● **Exercise instructions**: The result should be the listing below restated word for word, with images left out.

^^^^^^^^^^^^^^^^

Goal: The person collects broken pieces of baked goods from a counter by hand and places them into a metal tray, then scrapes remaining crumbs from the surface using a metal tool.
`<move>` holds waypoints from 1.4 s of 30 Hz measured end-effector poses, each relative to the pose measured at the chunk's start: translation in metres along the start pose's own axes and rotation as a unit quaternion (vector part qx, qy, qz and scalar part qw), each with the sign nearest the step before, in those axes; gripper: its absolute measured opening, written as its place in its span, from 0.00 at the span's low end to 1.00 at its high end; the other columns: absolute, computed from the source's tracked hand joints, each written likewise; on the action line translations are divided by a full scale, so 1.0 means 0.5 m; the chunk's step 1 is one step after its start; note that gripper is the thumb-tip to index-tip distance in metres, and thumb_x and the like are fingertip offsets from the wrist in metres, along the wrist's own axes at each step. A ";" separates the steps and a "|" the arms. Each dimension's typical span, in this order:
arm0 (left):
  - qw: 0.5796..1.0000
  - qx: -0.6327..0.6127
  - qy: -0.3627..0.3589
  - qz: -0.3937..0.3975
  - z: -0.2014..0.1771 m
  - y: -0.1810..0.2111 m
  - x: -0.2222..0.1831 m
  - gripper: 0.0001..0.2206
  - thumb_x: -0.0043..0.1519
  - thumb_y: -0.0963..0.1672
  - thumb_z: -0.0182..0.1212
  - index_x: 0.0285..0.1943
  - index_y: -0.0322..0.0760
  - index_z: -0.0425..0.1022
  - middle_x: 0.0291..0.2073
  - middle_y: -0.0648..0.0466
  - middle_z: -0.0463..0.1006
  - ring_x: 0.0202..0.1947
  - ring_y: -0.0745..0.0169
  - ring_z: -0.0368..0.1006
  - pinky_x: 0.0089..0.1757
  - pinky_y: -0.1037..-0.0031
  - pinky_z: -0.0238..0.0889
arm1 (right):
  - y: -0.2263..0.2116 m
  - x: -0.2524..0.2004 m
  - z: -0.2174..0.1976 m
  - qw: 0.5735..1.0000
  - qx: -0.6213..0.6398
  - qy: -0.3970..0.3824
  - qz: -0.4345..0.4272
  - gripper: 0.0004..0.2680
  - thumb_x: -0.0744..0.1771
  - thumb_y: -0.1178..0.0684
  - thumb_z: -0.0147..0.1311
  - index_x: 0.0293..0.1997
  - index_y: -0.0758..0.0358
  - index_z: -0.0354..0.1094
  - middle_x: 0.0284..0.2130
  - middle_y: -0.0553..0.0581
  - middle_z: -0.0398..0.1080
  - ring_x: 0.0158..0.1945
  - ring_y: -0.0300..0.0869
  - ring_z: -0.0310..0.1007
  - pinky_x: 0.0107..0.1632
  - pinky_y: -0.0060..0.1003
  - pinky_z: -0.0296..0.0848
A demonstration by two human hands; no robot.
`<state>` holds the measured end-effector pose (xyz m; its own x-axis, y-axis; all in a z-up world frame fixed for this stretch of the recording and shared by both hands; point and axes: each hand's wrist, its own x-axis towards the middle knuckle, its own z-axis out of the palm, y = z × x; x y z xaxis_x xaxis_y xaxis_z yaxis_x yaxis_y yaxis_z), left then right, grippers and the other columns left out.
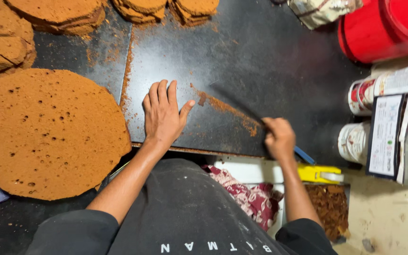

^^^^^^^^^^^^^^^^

● **Task output**:
Goal: The person collects broken pieces of baked goods from a counter by hand and places them into a metal tray, then scrapes remaining crumbs from the surface using a metal tool.
`<move>` holds waypoints from 1.4 s of 30 Hz measured end-effector poses, each relative to the pose measured at the chunk's start: translation in metres along the start pose's own axes and rotation as a unit quaternion (vector part qx, qy, qz and scalar part qw), each with the sign nearest the step before, in those axes; gripper: its absolute measured opening, written as its place in its span, from 0.00 at the span's low end to 1.00 at its high end; the other columns: absolute, computed from the source's tracked hand joints, each written likewise; on the action line translations are divided by a full scale, so 1.0 means 0.5 m; the chunk's step 1 is one step after its start; note that gripper is the thumb-tip to index-tip distance in metres, and thumb_x and the like are fingertip offsets from the wrist in metres, along the wrist's own axes at each step. A ";" separates the steps and a "|" the arms. Each dimension's typical span, in this order:
arm0 (left):
  - qw: 0.5796..1.0000
  - qx: -0.6327..0.6127
  - qy: -0.3627..0.3589
  - qz: -0.3937..0.3975
  - z: -0.2014..0.1771 m
  - y: -0.1810..0.2111 m
  - x: -0.2222..0.1831 m
  - gripper: 0.0001..0.2206
  - thumb_x: -0.0043..0.1519
  - thumb_y: -0.0963..0.1672
  - thumb_z: -0.0182..0.1212
  - index_x: 0.0285..0.1943
  - index_y: -0.0322..0.0760
  - index_z: -0.0425..0.1022
  - middle_x: 0.0291..0.2073
  - middle_y: -0.0648..0.0466
  - middle_z: -0.0463..0.1006
  - ring_x: 0.0202..0.1947
  - ring_y: -0.0745..0.0169
  - ring_z: -0.0368..0.1006
  - pinky_x: 0.0089..0.1757
  - pinky_y: -0.1037..-0.0031
  - pinky_z: -0.0238..0.0889
arm1 (right):
  - y: -0.2263..0.2116 m
  - x: -0.2524..0.2004 m
  - z: -0.2174..0.1976 m
  - qw: 0.5735..1.0000
  - qx: -0.6213..0.6398
  - qy: -0.3970..0.3824
  - qz: -0.4345..0.4272
  - gripper: 0.0004..0.2680
  - thumb_x: -0.0744..0.1771
  - thumb_y: -0.1178..0.0684
  - thumb_z: -0.0147..0.1311
  - index_x: 0.0293..0.1997
  - index_y: -0.0758..0.0358
  - index_z: -0.0354..0.1094
  - middle_x: 0.0284..0.2130
  - middle_y: -0.0553..0.0581
  - middle_z: -0.0398..0.1080
  - ring_x: 0.0158..0.1945
  - ring_y: -0.0300..0.0869
  - ring_z: -0.0310..0.1007
  - pinky_x: 0.0107..0.1632
  - pinky_y: -0.0060..0.1003
  - pinky_z: -0.0296..0.0848
A demonstration by two human hands; no robot.
`<state>` holds the measured end-effector pose (xyz m; its own x-axis, y-axis; all in a z-up world frame fixed for this stretch of the recording and shared by both hands; point and axes: each hand's wrist, its own x-axis towards the middle knuckle, its own z-axis out of the palm, y = z × x; x y z xaxis_x xaxis_y xaxis_z yaxis_x yaxis_y yaxis_z), left then right, grippers and the other columns left out.

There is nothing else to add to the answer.